DATA Block Start

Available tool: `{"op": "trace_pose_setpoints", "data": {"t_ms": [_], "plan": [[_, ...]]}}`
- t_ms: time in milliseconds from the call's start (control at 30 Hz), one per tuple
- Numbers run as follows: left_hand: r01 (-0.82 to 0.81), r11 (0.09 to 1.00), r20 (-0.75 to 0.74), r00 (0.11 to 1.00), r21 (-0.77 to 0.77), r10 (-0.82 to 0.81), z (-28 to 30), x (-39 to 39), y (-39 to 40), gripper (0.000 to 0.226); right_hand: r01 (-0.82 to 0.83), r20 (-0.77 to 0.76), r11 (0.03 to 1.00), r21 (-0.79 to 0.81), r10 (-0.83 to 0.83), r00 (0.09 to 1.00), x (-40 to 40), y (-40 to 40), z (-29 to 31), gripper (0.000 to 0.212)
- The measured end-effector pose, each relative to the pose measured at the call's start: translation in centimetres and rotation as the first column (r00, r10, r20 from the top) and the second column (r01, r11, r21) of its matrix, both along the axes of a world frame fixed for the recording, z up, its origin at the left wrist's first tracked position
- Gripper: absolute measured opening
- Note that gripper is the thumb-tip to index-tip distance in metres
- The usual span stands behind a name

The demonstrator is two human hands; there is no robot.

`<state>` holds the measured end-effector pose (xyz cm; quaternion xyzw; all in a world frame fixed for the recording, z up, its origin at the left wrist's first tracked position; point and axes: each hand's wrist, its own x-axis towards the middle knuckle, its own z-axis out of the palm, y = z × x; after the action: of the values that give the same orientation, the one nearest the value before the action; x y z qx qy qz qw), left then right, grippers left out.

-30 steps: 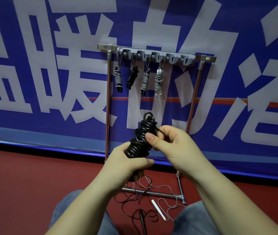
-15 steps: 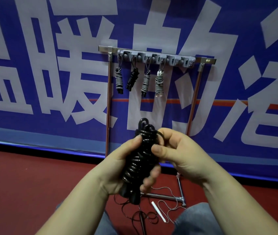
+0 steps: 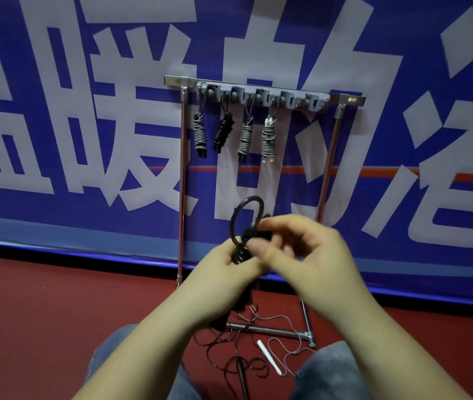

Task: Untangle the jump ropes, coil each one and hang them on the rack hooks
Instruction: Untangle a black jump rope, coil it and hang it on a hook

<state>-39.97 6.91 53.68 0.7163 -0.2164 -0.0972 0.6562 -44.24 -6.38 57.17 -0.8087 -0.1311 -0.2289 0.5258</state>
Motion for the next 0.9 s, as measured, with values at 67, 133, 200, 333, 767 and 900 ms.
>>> {"op": "trace_pose_setpoints", "data": {"t_ms": [67, 133, 200, 333, 767, 900], "plan": [[-0.088, 0.991, 0.08, 0.994, 0.102, 0.08, -0.5, 0.2, -0.4, 0.004, 0.031, -0.021, 0.994, -0.107, -0.034, 0.999, -0.2, 0.6, -0.6, 0.032], [-0.184, 0.968, 0.102, 0.98, 0.168, 0.169, -0.8, 0.4, -0.7, 0.011, 0.144, 0.029, 0.971, -0.189, -0.141, 0.99, 0.2, 1.0, -1.5, 0.032], [-0.225, 0.938, 0.187, 0.966, 0.263, 0.179, -1.4, 0.6, -1.0, 0.021, 0.235, 0.11, 0.93, -0.283, -0.212, 0.971, 0.5, 1.5, -2.1, 0.023], [-0.197, 0.956, 0.14, 0.976, 0.219, 0.169, -1.3, 0.6, -0.6, 0.016, 0.201, 0.143, 0.927, -0.316, -0.163, 0.976, 1.0, 1.7, -2.7, 0.021], [-0.046, 0.949, -0.386, 0.919, -0.312, -0.082, 0.0, 0.8, 0.7, 0.075, -0.073, -0.013, 0.981, 0.179, 0.077, 0.997, 0.5, -0.2, -1.6, 0.052], [-0.05, 0.955, -0.352, 0.934, -0.291, -0.059, 0.3, 0.8, 0.5, 0.076, -0.21, -0.122, 0.956, 0.206, 0.238, 0.964, 0.7, -0.5, -1.0, 0.047]]}}
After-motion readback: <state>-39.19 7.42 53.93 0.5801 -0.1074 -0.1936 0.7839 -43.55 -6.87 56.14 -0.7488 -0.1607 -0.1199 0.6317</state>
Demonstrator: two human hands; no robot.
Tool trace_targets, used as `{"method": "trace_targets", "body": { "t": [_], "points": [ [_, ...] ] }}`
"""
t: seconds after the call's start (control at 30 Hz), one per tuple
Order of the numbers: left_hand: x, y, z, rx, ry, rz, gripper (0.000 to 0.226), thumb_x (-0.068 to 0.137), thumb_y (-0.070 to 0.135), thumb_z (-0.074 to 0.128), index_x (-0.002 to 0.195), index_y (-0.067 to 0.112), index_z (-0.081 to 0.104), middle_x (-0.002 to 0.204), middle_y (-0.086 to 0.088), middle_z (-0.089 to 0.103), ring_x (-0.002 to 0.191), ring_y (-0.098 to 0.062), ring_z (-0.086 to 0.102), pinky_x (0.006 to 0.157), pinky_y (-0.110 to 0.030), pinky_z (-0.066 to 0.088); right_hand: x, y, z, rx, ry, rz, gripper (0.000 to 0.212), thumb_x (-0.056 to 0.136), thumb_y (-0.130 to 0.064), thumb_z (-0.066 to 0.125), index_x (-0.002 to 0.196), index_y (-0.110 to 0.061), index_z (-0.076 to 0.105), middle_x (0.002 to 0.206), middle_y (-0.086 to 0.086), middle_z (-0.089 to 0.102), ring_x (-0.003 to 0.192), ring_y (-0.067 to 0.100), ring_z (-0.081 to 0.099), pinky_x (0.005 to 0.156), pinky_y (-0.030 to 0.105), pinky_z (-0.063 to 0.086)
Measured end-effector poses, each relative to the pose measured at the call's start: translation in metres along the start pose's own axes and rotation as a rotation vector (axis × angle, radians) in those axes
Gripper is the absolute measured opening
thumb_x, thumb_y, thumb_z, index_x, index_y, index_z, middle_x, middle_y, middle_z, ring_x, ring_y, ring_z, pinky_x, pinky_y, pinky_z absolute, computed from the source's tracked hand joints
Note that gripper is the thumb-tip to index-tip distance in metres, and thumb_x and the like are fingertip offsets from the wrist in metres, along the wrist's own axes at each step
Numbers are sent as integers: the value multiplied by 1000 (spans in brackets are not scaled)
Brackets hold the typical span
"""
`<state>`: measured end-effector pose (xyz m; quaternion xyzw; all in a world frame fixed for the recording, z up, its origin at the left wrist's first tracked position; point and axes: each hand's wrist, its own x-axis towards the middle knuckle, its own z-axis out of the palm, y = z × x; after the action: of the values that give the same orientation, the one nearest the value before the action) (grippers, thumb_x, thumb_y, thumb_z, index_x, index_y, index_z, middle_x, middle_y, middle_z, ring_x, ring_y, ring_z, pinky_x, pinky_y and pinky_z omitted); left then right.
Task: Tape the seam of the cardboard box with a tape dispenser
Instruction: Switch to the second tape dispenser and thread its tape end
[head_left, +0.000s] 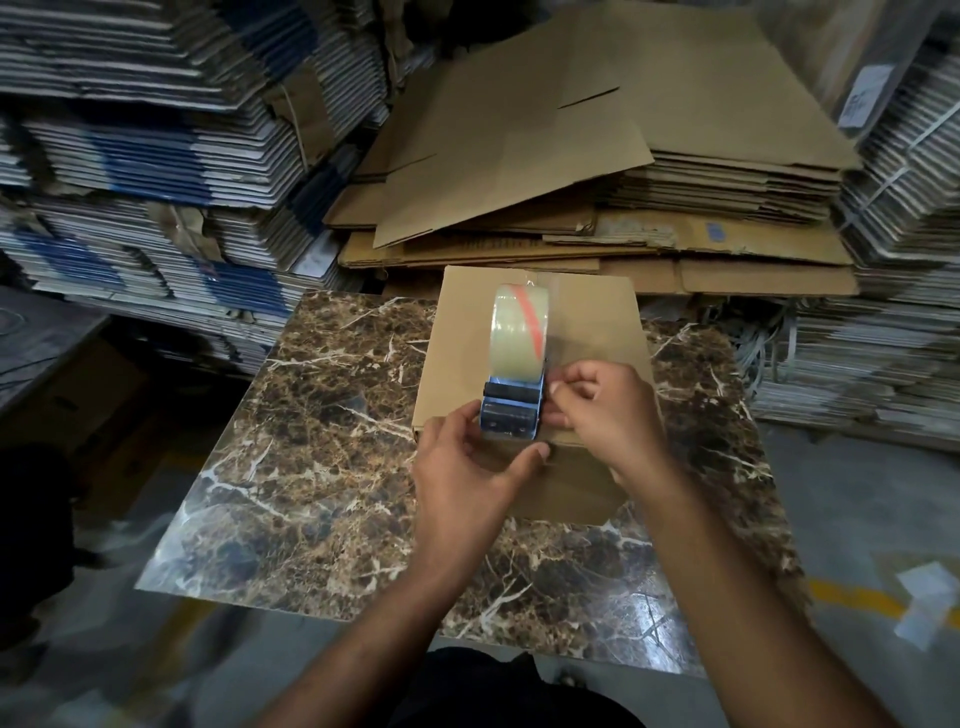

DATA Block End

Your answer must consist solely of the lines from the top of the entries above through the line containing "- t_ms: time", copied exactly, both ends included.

Available tool: `{"op": "trace_pose_setpoints", "data": {"t_ms": [_], "plan": [[_, ...]]}}`
- t_ms: time in milliseconds from the call's start (control at 30 Hz), one per tuple

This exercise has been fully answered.